About this exercise
For the material below, count each line where the string "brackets" appears, then return the total alone.

Source material

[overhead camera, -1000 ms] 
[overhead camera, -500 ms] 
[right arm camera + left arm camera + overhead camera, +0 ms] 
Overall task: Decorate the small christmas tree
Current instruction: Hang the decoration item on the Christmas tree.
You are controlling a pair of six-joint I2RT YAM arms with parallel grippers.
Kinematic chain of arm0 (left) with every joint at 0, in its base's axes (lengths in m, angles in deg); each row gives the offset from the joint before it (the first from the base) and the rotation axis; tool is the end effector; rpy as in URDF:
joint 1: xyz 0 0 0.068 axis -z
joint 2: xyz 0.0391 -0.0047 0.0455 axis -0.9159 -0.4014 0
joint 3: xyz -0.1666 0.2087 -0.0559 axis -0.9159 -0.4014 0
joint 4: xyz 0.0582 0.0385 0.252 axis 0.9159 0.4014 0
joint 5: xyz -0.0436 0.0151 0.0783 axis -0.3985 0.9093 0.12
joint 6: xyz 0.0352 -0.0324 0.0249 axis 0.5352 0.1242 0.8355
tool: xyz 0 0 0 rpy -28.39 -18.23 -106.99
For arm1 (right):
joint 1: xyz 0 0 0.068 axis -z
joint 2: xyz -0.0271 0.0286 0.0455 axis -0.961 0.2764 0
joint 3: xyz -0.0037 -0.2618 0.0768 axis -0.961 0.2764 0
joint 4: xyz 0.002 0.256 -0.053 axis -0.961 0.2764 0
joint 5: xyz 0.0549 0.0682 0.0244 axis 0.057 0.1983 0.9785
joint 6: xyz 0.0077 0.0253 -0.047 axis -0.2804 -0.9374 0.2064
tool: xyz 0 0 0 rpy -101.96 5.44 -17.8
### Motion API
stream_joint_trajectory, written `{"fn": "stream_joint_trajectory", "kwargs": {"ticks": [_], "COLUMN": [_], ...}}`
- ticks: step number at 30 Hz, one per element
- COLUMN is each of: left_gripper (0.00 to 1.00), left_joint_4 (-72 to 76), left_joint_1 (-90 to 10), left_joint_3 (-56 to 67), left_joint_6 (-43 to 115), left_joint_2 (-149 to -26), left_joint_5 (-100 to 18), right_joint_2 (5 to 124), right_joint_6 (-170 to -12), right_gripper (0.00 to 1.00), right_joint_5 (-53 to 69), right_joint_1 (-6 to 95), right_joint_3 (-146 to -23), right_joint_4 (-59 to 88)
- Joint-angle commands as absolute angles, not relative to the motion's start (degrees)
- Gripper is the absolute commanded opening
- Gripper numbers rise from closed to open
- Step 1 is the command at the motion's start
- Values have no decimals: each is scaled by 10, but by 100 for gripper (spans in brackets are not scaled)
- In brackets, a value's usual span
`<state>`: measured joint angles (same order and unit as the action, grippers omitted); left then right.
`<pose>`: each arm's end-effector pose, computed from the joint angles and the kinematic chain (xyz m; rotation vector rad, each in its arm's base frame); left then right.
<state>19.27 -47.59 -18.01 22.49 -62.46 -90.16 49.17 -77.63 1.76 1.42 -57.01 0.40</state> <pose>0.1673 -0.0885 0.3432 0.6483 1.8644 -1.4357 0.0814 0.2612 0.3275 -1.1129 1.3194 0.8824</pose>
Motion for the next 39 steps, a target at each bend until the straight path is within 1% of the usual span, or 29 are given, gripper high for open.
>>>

Output of the task
2